**BRIEF:**
The answer must consist only of the lines from the line with "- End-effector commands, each" to the line with "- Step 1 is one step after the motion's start", both included, exactly as they stand below.

-- SOURCE DATA follows --

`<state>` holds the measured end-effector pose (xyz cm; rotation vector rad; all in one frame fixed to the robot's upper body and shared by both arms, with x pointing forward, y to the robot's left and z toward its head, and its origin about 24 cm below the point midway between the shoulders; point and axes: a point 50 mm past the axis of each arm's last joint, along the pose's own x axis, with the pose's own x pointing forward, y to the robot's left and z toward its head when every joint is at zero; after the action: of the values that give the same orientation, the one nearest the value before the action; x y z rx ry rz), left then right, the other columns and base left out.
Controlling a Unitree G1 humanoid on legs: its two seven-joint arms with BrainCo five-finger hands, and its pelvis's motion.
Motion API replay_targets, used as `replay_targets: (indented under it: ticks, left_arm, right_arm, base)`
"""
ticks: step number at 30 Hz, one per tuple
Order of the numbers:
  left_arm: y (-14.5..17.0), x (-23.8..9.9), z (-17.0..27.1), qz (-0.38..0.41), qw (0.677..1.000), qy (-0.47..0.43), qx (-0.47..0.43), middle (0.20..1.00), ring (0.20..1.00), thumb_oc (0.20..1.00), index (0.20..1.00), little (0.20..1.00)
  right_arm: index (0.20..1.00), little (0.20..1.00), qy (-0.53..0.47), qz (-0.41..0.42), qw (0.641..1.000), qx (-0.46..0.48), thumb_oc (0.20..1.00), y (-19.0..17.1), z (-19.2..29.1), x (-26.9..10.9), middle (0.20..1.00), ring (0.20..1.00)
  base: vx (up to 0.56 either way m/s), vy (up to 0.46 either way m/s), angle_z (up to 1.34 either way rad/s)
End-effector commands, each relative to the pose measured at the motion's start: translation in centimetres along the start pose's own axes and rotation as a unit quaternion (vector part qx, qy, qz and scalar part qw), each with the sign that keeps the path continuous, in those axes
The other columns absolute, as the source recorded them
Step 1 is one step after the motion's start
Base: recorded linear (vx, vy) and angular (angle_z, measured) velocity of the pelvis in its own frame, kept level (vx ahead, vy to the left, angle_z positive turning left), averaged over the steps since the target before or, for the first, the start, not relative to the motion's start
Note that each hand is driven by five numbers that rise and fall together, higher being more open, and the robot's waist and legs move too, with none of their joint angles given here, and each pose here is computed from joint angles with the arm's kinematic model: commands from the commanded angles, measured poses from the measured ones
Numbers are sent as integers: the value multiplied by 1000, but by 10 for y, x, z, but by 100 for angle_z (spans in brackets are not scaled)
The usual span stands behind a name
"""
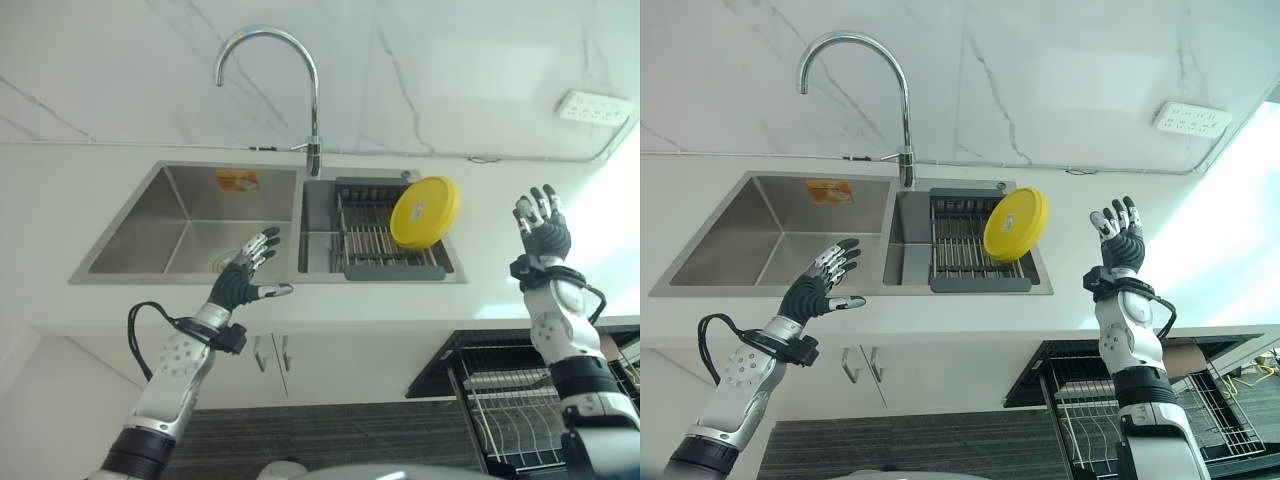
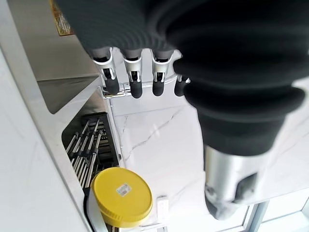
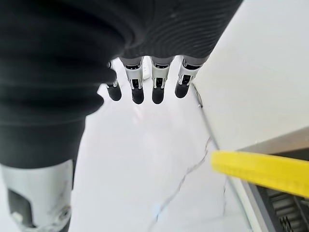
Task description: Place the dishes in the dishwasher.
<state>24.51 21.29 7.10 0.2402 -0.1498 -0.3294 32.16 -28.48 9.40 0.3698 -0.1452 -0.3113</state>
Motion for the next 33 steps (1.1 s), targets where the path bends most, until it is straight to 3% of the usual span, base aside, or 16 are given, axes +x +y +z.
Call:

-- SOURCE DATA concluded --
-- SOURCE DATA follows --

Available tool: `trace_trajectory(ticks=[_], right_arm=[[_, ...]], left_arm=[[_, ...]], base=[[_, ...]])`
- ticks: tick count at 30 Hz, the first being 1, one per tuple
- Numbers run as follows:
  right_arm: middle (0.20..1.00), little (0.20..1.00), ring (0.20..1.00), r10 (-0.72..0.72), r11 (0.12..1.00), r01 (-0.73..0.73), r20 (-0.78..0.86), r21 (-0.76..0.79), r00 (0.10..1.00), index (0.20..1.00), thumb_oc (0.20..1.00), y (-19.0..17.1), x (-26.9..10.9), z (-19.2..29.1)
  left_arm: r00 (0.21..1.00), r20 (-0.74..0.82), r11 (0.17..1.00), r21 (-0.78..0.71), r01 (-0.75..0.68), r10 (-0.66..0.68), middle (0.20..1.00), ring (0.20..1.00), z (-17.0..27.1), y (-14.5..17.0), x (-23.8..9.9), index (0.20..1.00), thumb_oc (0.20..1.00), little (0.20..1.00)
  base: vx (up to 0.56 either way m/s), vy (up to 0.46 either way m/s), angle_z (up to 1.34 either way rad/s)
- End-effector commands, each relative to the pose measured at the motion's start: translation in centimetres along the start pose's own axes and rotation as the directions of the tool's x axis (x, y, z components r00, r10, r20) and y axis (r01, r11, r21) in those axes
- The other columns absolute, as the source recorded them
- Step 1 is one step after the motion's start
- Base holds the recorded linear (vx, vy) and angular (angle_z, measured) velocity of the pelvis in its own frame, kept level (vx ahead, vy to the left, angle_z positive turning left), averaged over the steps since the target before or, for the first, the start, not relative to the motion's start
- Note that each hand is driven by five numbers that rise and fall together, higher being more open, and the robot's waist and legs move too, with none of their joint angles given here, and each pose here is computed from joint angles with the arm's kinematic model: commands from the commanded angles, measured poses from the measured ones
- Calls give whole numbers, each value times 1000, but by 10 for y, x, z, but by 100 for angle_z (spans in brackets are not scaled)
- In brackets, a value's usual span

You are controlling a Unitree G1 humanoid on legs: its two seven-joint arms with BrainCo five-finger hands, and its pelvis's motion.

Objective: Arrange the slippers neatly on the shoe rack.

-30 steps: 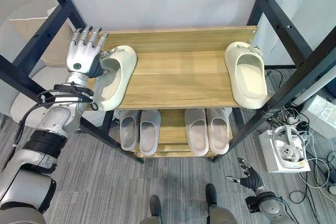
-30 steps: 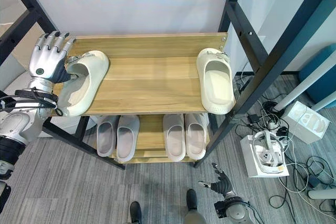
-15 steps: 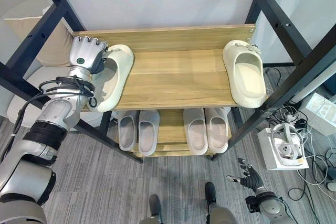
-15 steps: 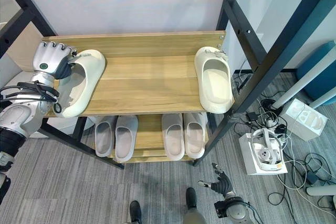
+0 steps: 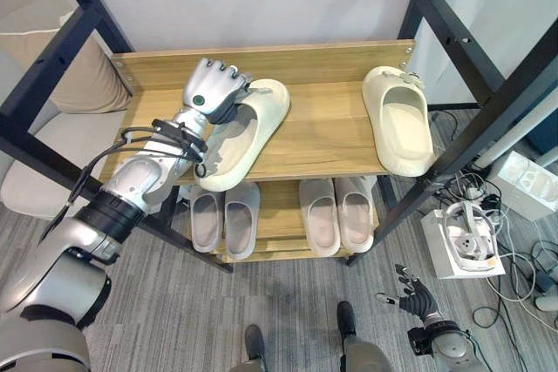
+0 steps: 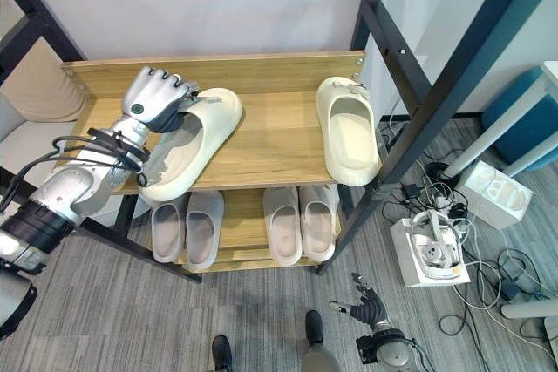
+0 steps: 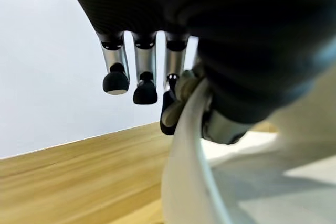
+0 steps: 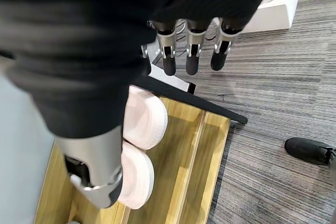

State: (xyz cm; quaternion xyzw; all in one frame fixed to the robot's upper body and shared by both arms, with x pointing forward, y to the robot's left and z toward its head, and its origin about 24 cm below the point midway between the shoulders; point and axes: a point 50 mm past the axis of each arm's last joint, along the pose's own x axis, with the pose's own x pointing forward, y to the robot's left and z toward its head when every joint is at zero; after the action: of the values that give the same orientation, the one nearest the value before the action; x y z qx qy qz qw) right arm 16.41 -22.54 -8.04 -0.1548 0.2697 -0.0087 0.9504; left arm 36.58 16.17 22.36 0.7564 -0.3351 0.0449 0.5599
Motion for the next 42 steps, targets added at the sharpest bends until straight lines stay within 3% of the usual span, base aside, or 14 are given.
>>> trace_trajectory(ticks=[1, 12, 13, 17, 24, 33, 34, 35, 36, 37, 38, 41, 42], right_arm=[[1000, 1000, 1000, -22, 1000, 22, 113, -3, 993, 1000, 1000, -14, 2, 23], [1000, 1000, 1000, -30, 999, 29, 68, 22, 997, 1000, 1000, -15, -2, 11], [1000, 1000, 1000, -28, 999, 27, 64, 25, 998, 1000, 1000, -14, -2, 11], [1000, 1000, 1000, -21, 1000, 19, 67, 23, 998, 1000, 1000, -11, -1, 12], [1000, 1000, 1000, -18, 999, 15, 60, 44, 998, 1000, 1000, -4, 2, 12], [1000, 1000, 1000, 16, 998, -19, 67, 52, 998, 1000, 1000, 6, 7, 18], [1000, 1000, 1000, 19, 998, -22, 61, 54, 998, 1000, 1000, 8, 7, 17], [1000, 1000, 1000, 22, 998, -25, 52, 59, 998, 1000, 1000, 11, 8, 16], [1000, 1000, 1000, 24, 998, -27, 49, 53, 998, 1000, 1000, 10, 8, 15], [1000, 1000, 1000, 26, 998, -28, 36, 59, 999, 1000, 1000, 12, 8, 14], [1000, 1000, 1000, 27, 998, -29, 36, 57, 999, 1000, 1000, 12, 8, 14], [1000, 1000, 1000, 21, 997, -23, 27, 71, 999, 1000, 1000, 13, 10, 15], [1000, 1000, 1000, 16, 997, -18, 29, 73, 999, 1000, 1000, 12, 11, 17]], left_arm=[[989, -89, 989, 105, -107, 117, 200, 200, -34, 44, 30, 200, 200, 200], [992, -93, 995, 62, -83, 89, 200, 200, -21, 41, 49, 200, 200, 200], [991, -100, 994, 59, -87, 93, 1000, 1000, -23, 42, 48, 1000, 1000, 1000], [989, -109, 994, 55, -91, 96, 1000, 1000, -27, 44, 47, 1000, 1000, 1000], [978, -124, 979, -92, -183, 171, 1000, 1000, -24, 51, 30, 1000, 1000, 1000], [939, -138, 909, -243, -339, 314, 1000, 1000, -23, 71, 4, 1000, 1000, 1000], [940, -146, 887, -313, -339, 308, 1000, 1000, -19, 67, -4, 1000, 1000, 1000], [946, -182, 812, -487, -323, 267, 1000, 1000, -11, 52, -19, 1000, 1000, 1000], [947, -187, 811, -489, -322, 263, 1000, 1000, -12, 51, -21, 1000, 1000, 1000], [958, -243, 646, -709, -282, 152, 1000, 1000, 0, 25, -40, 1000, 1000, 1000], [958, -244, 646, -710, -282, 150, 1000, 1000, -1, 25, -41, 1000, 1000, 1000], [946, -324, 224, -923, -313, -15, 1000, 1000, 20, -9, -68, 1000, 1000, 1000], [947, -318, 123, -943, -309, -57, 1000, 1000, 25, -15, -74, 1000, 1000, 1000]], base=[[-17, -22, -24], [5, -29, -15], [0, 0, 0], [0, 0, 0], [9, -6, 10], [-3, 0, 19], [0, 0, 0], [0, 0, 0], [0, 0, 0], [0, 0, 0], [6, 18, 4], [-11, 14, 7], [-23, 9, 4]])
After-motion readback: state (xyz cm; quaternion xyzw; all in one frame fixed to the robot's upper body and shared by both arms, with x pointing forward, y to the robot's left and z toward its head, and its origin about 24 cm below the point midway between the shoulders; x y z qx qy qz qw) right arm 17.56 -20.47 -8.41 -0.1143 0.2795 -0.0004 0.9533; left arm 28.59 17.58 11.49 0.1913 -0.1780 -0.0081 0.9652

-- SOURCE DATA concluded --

**COMPLETED EXERCISE:**
- End-effector commands, each relative to the pose measured at the motion's start: translation in centimetres along the start pose's own axes and rotation as the directions of the tool's x axis (x, y, z components r00, r10, r20) and y axis (r01, r11, r21) in those axes
- The other columns absolute, as the source recorded them
- Step 1 is one step after the motion's start

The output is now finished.